> _Provided entries_:
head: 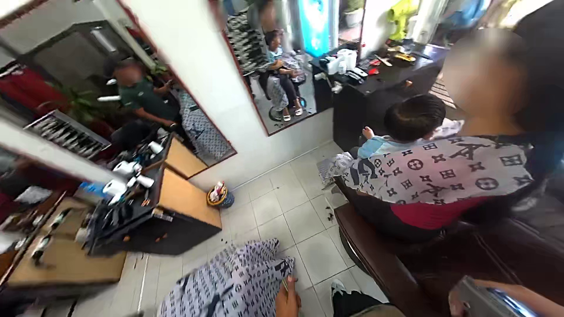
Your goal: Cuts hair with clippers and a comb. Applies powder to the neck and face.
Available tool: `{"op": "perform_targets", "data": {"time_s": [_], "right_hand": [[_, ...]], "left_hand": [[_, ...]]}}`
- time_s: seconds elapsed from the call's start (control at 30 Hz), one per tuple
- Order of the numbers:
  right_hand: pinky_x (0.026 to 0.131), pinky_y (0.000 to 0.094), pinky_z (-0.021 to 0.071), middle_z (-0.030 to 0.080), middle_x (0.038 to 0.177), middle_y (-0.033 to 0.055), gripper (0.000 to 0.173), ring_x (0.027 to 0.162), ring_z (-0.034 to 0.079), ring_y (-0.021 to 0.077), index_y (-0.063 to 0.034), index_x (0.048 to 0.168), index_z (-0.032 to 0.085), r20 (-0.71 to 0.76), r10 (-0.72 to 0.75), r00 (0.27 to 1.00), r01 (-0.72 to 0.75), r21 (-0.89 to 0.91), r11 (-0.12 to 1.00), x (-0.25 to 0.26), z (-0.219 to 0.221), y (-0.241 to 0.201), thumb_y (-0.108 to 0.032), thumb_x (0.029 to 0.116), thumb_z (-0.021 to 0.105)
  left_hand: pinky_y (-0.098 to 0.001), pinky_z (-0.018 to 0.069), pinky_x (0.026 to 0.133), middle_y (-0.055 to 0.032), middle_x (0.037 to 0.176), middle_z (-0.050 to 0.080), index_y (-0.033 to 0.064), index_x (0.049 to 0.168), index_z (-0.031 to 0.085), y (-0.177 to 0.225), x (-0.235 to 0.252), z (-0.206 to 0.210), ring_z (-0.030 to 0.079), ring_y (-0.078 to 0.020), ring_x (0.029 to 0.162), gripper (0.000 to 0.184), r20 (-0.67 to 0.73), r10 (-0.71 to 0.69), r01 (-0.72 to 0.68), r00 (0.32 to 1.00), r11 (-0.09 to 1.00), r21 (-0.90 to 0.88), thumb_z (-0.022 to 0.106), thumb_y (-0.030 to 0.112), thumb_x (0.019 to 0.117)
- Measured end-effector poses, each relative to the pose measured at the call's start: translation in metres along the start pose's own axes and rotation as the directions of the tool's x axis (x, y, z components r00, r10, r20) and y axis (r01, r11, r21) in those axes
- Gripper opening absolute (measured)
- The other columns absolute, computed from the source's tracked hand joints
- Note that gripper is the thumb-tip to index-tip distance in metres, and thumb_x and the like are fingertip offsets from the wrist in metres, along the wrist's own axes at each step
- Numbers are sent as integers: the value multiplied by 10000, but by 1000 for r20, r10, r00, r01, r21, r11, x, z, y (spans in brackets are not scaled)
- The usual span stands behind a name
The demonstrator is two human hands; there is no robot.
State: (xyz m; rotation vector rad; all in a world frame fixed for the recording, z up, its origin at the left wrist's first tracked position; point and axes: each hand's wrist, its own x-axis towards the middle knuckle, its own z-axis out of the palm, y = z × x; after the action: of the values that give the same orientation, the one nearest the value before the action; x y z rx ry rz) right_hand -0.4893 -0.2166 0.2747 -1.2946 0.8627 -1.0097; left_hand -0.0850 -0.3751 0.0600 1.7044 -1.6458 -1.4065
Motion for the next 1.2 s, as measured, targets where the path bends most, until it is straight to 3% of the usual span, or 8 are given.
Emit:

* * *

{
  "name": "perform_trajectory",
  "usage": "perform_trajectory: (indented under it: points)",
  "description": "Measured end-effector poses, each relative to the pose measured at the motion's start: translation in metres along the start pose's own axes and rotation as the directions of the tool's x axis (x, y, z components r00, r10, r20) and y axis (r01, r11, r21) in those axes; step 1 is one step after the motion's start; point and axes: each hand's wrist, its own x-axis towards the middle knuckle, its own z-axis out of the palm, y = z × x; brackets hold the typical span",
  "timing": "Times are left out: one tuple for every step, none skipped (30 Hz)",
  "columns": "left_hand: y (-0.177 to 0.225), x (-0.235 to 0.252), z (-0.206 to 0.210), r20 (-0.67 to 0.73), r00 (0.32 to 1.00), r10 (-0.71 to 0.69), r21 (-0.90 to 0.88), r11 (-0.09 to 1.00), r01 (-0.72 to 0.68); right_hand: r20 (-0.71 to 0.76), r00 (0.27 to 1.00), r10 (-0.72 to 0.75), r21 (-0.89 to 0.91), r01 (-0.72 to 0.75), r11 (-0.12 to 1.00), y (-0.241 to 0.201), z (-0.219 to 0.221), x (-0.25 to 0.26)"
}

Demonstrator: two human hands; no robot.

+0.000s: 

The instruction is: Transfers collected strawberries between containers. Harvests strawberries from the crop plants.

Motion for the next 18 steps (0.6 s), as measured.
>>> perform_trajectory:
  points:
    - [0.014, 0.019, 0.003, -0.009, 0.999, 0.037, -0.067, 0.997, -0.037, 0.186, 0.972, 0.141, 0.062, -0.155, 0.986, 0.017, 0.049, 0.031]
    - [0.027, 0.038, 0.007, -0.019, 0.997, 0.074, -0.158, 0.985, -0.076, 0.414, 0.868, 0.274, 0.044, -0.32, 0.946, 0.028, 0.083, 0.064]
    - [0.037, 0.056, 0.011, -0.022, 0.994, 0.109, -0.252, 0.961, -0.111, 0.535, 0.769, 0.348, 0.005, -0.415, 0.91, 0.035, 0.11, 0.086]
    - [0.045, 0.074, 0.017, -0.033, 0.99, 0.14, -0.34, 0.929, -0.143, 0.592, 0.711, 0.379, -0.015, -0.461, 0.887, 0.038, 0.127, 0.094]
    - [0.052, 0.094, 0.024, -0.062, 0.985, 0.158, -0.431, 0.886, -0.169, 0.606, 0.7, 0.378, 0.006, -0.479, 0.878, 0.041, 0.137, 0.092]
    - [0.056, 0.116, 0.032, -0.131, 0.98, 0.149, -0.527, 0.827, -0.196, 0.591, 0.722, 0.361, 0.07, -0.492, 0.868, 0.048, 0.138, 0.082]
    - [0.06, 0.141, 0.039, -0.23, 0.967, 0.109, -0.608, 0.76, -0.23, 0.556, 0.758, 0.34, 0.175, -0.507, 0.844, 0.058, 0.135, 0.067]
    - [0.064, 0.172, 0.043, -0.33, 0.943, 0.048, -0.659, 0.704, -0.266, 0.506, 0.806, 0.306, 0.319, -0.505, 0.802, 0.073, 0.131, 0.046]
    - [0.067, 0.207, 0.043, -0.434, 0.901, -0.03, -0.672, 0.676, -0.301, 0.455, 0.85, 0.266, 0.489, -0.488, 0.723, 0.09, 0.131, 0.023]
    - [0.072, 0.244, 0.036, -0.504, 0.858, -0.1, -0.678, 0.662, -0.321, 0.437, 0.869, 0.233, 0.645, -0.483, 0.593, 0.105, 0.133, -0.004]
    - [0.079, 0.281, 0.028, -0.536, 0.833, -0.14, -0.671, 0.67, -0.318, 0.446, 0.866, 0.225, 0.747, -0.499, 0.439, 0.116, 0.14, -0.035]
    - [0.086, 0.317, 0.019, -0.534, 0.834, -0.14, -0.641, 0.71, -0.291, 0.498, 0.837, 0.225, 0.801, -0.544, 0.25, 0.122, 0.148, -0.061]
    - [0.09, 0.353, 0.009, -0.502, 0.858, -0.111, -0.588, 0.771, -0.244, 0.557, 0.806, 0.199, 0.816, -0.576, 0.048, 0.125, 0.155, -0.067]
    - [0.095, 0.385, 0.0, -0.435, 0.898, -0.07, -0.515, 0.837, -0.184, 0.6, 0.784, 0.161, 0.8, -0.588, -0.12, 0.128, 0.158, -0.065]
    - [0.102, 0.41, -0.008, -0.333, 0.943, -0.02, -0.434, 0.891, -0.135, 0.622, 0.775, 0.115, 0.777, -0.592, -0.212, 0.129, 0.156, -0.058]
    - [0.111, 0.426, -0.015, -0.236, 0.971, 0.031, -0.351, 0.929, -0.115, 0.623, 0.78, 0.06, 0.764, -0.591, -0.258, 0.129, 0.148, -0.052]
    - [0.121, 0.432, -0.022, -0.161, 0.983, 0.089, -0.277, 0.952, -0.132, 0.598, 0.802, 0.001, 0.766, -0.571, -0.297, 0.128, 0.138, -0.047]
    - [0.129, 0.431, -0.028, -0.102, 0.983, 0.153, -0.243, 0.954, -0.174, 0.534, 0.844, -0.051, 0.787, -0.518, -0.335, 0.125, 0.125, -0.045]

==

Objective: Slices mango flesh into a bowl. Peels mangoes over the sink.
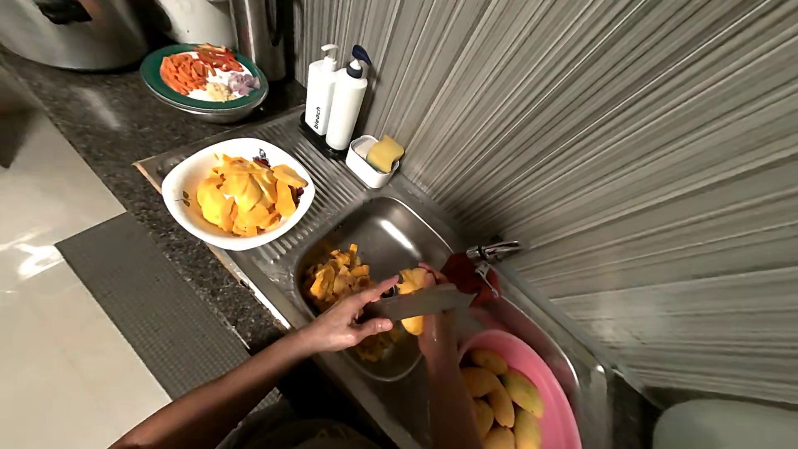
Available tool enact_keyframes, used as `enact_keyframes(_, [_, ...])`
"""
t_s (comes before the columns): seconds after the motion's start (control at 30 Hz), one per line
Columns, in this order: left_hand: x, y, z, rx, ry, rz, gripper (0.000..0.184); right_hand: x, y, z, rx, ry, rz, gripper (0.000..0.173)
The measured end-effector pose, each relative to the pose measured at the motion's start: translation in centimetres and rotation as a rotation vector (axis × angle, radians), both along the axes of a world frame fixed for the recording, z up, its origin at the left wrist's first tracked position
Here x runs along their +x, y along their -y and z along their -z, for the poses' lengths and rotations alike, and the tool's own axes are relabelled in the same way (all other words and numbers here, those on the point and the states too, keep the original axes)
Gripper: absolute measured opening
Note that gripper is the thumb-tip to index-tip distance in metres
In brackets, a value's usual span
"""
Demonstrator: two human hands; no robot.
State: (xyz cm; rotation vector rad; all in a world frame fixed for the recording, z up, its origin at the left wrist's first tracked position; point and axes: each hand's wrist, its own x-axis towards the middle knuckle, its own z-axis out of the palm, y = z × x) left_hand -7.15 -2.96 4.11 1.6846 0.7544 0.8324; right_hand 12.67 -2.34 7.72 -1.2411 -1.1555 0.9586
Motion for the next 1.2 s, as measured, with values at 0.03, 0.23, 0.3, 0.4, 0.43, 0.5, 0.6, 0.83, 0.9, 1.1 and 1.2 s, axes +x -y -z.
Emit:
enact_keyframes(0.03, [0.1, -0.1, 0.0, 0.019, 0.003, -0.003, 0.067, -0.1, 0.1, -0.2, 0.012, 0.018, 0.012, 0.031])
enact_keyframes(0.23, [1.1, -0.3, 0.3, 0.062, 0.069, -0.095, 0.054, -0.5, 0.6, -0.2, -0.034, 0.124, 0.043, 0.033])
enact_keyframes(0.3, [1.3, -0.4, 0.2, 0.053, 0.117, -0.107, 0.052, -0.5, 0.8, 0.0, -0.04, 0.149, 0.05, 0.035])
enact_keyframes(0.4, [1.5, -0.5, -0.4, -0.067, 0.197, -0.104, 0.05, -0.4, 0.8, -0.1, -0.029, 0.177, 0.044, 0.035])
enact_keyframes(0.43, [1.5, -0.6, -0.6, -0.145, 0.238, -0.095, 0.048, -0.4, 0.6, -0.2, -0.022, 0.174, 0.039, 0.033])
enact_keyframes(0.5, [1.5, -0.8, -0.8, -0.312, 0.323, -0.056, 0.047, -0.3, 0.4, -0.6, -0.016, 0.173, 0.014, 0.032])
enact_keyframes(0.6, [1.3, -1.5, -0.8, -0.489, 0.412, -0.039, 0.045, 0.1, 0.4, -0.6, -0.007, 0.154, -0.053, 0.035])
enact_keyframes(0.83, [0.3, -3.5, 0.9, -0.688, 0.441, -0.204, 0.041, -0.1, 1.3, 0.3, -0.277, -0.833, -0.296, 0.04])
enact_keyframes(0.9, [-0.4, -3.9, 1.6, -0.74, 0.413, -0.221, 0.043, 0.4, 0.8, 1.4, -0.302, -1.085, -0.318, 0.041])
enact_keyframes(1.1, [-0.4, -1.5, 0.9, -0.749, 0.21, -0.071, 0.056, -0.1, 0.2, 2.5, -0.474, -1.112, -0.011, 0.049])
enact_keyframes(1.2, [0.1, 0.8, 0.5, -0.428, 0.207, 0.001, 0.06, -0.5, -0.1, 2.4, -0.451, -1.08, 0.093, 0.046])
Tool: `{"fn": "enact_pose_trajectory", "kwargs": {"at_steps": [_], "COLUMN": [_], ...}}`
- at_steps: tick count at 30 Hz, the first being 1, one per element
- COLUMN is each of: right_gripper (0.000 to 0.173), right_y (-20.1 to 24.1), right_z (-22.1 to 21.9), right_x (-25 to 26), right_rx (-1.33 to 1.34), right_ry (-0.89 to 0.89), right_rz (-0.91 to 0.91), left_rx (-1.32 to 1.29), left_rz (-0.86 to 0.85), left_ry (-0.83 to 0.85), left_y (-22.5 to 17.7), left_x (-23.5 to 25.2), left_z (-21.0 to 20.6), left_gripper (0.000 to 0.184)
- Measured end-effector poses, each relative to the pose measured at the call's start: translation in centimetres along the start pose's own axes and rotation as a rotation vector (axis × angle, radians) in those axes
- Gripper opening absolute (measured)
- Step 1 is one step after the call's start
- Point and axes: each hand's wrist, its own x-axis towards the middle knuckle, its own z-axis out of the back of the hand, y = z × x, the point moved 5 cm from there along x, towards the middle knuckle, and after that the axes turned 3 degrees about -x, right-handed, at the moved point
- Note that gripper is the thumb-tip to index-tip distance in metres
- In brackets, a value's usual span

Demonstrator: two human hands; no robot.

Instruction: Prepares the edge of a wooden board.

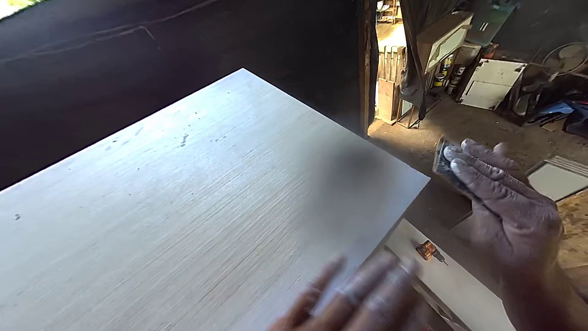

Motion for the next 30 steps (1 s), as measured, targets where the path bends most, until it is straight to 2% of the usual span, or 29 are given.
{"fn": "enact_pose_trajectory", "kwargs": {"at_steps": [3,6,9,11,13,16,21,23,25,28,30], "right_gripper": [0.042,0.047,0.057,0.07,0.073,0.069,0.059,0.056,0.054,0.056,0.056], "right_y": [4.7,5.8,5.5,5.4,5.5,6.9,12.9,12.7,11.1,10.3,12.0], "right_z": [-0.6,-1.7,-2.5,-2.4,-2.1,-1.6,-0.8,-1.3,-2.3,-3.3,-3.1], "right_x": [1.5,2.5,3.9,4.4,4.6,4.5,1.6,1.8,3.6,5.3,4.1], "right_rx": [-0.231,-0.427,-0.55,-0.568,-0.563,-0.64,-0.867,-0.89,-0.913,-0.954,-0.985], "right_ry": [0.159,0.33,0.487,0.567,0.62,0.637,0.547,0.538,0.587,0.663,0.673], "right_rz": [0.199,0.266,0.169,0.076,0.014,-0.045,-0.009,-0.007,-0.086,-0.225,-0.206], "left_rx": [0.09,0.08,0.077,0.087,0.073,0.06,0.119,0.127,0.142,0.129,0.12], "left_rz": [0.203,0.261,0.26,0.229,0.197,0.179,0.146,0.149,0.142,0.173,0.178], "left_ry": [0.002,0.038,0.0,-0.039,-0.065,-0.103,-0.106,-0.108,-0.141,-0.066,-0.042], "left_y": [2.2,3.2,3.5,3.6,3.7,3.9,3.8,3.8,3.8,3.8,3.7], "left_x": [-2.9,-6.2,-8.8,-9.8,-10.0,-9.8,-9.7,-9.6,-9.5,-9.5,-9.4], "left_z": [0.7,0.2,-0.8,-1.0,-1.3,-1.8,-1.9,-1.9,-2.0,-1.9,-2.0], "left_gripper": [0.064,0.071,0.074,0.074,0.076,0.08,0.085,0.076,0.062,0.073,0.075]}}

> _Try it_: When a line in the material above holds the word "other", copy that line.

> _Solution to this problem_:
- The other columns absolute, computed from the source's tracked hand joints
Here x runs along their +x, y along their -y and z along their -z, for the poses' lengths and rotations alike, and the tool's own axes are relabelled in the same way (all other words and numbers here, those on the point and the states too, keep the original axes)

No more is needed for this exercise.